The internet has had difficultly in getting advertising to take off, partially as a result of most content being offered for free for many years. However, a study by FreeWheel shows that the model used by television providers for the past several decades is taking hold.
An analysis of 11.3 billion online video views and 6 billion ad views demonstrated that users were willing to sit through commercials during long-form programming. A 22-minute sitcom or 44-minute drama will see 94 percent of users watching during a standard ad break; shorter clips of things like sports highlights and music videos see just 59 percent of users sitting through ads.

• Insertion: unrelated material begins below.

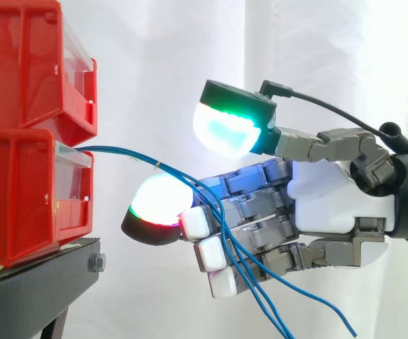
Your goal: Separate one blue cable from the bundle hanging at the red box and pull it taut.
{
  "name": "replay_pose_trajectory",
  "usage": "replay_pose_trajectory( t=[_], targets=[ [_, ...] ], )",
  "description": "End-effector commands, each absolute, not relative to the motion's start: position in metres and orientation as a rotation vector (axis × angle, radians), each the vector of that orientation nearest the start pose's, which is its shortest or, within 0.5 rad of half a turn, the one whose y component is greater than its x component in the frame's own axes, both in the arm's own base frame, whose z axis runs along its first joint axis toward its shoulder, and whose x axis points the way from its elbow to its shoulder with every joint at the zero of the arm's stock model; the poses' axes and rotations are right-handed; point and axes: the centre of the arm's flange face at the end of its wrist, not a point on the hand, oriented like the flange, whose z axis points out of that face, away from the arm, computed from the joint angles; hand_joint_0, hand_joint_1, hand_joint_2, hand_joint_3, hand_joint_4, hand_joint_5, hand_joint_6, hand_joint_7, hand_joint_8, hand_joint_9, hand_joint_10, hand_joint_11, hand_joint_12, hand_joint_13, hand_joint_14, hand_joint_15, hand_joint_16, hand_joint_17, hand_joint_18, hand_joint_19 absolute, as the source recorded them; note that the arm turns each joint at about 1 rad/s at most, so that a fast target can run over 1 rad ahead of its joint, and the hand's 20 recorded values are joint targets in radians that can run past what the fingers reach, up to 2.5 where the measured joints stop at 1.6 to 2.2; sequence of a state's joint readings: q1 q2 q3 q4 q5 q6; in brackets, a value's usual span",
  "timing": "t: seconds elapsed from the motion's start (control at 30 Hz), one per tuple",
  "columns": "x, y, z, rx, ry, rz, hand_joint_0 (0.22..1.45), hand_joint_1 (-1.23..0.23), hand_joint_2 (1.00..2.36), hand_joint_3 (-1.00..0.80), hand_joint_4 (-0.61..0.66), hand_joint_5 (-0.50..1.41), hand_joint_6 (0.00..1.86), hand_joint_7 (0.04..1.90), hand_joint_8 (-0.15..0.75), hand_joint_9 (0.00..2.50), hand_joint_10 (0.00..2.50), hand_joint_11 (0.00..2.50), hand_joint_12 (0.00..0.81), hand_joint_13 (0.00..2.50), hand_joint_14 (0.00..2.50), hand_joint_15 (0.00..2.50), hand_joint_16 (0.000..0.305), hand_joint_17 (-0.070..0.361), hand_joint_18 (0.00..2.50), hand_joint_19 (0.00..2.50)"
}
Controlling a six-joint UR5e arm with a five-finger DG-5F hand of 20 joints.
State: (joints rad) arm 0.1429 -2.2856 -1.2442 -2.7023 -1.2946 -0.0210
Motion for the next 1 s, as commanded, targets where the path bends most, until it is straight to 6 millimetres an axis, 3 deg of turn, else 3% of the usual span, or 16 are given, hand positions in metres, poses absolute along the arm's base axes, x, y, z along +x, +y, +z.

“The content with the largest ad loads have the highest completion rate, so it’s fairly clear that consumers are willing to make that compromise,” said JoAnna Abel, the vice president of marketing at FreeWheel. “If you want to watch professionally created, rights-managed content without having to pay a subscription fee, you’re going to have to watch a few ads.”
This lesson is key, since a quarter of users will immediately drop a video if confronted with something like a pre-roll. “It’s a cultural thing. You have people with digital DNA over here with spending on online video, and then you have TV buyers and TV strategists with their GRPs and Nielsen currencies over there,” Abel said. “It will take time for all the artificial barriers to come down, but the [two sides] are definitely learning to cooperate.”
The study also revealed that over 80 percent of mobile video views are on Apple devices. The iPad has particularly been embraced, with ABC and HBO announcing they had developed on-demand apps for the iPad, as have MSOs such as Comcast, Time Warner Cable, and Cablevision. “Given the consumer enthusiasm for the platform and the fact that the TV industry is coalescing around it, the iPad is going to be the next third screen,” Abel said.